Le premier amour est une deuxième chance
Les premières actions de la conjugaison amoureuse se font avec les indices corporels qui témoignent des styles affectifs auparavant acquis. Les observations éthologiques commencent à expliquer comment l'attachement insidieux participe à l'amour fulgurant.
L'intensité du moment amoureux, l'interpénétration des styles affectifs créent une période sensible où les apprentissages, à nouveau exacerbés, permettent aux partenaires de s'épanouir mutuellement en se donnant le plaisir de la découverte et la possibilité de corriger un style affectif auparavant difficile. Mais cette période sensible peut aussi aggraver un style affectif fragilement tissé ou même déchirer un attachement antérieurement sécure.
Il s'agit vraiment d'une période sensible où d'autres apprentissages deviennent possibles. C'est un tournant de l'existence qui souvent déclenche un processus de résilience mais qui peut à l'inverse délabrer un conjoint dont l'attachement était bien tissé. La force qui aiguille dans un sens ou dans l'autre est une conjugaison des styles affectifs, un ensemble de forces historiques et paraverbales qui organisent la manière d'être ensemble du couple. La conjugalité ainsi ordonnée offre une possiblité de remaniement affectif où chacun influence l'autre pour le meilleur ou pour le pire. La sécurité du couple permet d'apprendre un attachement sécure auparavant mal acquis, ce qui explique la possiblité de résilience que donne l'amour. Biologiquement aussi, la relation amoureuse donne une possibilité de métamorphose ou de changement de direction. L'intensité émotionnelle et les sécrétions hormonales ont un effet sur le cerveau qui correspond à une nouvelle synaptisation, établissement de voies neurologiques auparavant non circuitées. Toutes les conditions confluent pour faciliter une 2ème empreinte. Après avoir été marqué par son milieu précoce qui lui a appris un style affectif, la relation amoureuse donne au jeune une 2ème chance, une possibilité de modifier les représentations négatives de soi acquises au cours de son enfance, et même la possibilité de cesser d'être délinquant en s'engageant dans un nouveau style de socialisation.

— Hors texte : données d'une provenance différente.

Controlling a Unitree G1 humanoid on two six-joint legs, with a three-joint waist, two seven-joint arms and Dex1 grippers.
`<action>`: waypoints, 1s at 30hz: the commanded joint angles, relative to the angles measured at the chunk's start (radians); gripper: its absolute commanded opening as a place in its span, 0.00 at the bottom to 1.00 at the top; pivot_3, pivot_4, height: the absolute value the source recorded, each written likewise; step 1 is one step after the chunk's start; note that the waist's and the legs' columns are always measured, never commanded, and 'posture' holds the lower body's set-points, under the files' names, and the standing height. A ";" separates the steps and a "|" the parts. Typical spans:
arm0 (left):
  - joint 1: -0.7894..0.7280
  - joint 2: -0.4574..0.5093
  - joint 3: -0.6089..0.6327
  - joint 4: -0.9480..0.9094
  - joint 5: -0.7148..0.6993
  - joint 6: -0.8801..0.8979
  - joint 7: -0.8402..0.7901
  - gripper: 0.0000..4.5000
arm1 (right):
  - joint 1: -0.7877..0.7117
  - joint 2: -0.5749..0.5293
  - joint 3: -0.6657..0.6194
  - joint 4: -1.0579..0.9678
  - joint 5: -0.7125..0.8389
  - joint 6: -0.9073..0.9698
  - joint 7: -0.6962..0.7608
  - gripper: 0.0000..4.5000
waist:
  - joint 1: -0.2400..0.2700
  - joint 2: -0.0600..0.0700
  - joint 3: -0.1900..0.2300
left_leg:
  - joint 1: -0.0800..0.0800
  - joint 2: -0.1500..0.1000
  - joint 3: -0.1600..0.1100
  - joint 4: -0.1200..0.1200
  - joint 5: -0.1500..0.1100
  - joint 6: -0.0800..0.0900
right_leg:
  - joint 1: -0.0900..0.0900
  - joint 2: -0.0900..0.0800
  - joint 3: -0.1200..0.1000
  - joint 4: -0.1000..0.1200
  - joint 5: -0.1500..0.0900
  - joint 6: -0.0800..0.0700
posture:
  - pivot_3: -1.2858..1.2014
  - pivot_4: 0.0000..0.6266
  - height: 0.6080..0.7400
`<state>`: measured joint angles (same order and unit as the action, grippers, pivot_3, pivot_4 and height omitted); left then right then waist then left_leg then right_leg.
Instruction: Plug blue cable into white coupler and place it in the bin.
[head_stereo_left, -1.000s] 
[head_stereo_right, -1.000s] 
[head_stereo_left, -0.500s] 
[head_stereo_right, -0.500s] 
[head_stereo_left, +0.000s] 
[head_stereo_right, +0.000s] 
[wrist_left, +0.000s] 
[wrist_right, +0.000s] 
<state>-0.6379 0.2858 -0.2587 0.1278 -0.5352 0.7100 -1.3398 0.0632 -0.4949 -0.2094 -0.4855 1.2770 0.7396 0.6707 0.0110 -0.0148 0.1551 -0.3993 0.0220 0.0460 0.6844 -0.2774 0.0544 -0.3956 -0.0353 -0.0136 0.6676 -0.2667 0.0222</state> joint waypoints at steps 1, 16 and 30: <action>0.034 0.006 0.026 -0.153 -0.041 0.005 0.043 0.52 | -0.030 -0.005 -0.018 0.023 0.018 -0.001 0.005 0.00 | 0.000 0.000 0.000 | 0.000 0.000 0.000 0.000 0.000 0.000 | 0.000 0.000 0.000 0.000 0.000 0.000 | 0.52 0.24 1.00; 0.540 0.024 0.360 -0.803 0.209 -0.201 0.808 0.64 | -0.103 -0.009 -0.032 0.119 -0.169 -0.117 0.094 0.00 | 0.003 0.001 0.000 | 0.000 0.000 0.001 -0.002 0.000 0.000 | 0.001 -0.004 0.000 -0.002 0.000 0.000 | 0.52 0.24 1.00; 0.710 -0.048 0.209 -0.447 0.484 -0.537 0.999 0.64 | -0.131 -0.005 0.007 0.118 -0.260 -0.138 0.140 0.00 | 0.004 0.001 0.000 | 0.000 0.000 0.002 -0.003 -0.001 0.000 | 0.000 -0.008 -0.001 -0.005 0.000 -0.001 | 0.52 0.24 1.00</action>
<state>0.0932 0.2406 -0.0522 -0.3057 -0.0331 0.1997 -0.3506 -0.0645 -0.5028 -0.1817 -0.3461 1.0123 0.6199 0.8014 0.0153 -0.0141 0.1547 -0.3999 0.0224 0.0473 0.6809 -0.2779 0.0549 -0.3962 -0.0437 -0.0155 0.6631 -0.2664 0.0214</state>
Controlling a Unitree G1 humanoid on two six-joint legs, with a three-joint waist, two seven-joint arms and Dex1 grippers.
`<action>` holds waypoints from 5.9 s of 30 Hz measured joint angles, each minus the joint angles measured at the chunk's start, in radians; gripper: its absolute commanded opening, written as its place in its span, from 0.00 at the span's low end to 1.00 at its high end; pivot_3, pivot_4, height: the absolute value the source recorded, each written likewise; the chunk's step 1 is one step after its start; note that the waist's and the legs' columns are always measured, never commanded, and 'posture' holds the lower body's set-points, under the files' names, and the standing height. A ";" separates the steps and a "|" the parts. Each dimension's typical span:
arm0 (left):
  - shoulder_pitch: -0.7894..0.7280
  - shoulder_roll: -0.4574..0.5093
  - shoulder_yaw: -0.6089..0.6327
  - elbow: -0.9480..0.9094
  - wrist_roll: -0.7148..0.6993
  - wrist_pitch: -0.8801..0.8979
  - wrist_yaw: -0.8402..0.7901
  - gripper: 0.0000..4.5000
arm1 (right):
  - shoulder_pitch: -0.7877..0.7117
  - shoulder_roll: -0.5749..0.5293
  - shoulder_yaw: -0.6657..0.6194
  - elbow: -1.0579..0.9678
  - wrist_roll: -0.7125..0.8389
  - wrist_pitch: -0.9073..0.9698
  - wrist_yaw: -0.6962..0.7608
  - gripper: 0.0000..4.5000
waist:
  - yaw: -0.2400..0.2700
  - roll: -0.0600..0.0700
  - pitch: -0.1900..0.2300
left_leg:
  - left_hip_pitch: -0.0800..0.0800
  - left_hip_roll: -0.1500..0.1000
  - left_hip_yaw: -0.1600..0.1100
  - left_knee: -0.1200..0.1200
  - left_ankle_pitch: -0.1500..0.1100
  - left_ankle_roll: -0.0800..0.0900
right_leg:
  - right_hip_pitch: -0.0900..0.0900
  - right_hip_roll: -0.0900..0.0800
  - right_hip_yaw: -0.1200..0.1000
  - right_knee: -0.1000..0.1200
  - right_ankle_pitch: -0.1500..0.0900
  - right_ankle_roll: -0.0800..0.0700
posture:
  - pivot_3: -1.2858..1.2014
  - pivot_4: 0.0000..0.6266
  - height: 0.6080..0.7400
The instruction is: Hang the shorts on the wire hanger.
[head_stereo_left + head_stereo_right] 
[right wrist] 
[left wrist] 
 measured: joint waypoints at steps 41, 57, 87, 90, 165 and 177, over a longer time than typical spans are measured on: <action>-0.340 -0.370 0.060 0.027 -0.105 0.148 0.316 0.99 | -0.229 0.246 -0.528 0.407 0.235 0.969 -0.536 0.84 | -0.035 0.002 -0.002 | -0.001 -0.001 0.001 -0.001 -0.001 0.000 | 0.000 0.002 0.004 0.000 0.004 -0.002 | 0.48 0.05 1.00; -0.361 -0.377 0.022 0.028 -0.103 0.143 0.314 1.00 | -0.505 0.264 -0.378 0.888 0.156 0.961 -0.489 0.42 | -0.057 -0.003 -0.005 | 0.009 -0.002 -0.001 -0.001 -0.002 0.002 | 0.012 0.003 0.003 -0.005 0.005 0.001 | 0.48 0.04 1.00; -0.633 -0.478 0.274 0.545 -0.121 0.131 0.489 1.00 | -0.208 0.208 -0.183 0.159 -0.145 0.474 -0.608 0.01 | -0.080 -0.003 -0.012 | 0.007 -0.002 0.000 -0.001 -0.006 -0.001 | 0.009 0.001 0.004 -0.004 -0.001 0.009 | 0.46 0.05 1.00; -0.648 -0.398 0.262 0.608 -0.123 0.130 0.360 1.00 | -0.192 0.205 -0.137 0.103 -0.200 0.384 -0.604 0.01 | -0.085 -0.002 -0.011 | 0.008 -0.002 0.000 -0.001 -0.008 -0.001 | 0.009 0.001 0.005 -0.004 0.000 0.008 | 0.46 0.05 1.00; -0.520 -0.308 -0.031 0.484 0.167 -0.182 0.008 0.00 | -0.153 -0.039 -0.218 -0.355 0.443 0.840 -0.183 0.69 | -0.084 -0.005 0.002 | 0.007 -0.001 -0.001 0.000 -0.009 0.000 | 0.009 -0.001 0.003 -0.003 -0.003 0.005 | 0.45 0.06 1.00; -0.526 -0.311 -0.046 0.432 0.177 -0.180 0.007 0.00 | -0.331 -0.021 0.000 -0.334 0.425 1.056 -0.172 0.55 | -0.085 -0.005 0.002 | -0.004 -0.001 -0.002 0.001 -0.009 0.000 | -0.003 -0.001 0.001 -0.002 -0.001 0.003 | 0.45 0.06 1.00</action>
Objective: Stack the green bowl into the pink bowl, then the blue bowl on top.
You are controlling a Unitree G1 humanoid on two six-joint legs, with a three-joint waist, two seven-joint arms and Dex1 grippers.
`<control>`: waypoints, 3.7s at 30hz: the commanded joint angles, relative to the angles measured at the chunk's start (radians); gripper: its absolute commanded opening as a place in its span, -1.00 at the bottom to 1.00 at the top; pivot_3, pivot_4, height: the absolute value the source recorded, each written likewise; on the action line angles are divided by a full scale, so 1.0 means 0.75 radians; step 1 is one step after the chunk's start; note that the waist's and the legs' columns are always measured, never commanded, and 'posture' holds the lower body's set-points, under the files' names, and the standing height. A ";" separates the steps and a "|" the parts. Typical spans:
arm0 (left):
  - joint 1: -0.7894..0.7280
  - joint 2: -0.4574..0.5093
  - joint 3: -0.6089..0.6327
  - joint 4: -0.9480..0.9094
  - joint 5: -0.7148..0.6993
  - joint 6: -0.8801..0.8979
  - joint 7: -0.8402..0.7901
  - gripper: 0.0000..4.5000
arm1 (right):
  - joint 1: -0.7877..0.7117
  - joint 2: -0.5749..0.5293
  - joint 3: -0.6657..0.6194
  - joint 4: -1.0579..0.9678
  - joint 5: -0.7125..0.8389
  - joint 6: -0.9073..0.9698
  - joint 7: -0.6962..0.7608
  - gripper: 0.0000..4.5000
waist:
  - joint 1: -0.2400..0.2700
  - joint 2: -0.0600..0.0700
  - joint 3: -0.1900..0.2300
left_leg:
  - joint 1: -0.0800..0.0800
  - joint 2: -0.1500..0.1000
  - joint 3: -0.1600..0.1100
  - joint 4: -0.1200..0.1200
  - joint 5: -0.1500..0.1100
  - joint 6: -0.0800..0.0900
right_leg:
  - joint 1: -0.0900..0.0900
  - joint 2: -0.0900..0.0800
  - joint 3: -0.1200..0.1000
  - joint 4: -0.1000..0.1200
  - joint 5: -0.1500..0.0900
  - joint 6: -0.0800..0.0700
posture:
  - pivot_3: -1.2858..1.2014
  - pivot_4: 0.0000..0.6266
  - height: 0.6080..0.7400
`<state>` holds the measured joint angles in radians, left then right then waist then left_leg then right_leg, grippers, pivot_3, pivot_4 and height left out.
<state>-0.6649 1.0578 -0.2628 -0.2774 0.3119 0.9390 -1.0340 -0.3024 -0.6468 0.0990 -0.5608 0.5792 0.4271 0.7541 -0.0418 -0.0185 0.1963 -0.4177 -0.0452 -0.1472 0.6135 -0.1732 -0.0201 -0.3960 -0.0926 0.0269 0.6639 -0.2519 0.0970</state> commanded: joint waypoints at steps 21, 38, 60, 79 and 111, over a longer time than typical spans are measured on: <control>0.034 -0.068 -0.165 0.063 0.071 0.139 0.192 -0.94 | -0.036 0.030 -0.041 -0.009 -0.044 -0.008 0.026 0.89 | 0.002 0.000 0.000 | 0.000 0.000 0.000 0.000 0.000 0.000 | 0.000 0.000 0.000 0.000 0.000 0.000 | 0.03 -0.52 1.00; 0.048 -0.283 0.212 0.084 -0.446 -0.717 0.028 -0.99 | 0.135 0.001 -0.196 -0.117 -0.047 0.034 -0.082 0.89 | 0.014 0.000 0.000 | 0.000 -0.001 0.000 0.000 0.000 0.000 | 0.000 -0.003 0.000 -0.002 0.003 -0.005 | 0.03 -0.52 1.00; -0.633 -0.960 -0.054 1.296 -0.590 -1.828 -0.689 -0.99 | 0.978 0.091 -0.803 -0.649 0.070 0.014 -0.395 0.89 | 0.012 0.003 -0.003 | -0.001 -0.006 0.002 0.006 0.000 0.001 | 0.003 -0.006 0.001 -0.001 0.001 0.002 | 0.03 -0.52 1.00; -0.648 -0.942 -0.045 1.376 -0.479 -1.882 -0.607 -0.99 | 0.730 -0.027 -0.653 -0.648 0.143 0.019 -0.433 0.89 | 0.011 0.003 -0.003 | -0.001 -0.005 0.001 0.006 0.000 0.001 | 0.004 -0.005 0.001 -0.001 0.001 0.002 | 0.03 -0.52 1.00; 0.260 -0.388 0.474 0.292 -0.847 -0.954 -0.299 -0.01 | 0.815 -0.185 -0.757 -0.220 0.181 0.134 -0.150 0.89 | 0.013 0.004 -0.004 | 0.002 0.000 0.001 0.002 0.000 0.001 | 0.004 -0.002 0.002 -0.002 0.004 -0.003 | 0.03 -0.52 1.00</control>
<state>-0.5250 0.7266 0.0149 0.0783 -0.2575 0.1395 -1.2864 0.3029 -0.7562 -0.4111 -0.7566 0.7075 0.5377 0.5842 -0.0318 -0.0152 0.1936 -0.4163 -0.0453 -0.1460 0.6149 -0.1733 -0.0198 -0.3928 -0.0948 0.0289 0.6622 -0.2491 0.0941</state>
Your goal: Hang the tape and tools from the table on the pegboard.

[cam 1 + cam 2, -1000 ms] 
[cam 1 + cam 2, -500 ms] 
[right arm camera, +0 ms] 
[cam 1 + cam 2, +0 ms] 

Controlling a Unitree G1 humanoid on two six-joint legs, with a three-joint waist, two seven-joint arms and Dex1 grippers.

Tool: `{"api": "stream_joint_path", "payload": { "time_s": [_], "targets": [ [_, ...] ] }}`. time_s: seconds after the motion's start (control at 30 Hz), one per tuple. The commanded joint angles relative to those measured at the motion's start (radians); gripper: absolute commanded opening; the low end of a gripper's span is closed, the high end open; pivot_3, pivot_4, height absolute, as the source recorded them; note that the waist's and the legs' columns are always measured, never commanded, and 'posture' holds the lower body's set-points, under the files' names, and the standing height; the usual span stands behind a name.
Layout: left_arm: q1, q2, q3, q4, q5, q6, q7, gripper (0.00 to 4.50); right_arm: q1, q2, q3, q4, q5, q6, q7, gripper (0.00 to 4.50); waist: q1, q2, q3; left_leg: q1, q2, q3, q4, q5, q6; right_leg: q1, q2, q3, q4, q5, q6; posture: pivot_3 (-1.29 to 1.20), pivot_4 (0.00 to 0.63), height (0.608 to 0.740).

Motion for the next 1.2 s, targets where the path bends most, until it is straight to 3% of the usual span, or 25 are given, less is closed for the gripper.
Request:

Bien plus que d'une transition, il s'agit d'un véritable tournant de l'existence, parfois même une métamorphose où le biologique, l'affectif et le social se coordonnent pour prendre ce virage avec plus ou moins de bonheur.
Une théorie de la résilience doit donc s'intéresser aux changements que l'on constate et aux conditions affectives et culturelles qui modifient la réceptivité d'un organisme. En créant de nouvelles périodes sensibles, le sujet prend d'autres empreintes qui modifient son style affectif. Ces virages permettent l'apprentissage d'habiletés relationnelles inattendues et instaurent une différente manière de goûter le monde. Un style affectif nous a orienté vers un type de rencontre amoureuse qui en retour a modifié ce style affectif!
La méthode des questionnaires où l'on envoie par la poste des enquêtes anonymes aux quelles le sujet répond, s'il le veut bien, permet de dessiner une vue d'ensemble des rencontres sexuelles de la population générale:
16% des moins de 24 ans et 22% des plus de 50 ans n'ont eu aucun rapport sexuel lors de l'année passée;
70% des plus de 65 ans ont arrêté cette activité;
2,7% des hommes
et 1,7% des femmes ont connu plusieurs encontres homosexuelles.
Mais ce qui nous intéresse, afin de tenter une corrélation entre l'attachement et la sexualité, c'est de constater que les célibataires ont beaucoup de rencontres sexuelles, ce que l'on peut comprendre, mais aussi que les intellectuels qui ont une sexualité de couple moins ardente connaissent un plus grand nombre d'aventures extraconjugales. Un style existentiel peut donc participer à la manière dont nous organisons notre vie sexuelle. Les flèches décochées par Cupidon ne frappent pas au hasard. Les petits archers de l'amour ne visent que ceux et celles qui se proposent pour cibles. Le hasard ne joue que parmi ceux qui se placent dans la trajectoire du trait et ne font pas le petit saut de côté qui suffirait à l'éviter. La raison pour laquelle on se rencontre, le mythe fondateur du couple devient ainsi un organisateur de la personnalité du couple, de son style relationnel et des engagemens qui le caractérisent. Dans les mariages arrangés, l'enjeu du couple est clairement énoncé par la culture et les jeunes gens sont fiers de se soumettre à la loi du groupe. Alors que, dans les couples d'amour, l'intention de vivre ensemble est plus psychologique et les pressions sociales, quoique très puissantes, deviennent plus personnelles. Le choix amoureux élargit le cercle des possibles et respecte moins les contraintes sociales.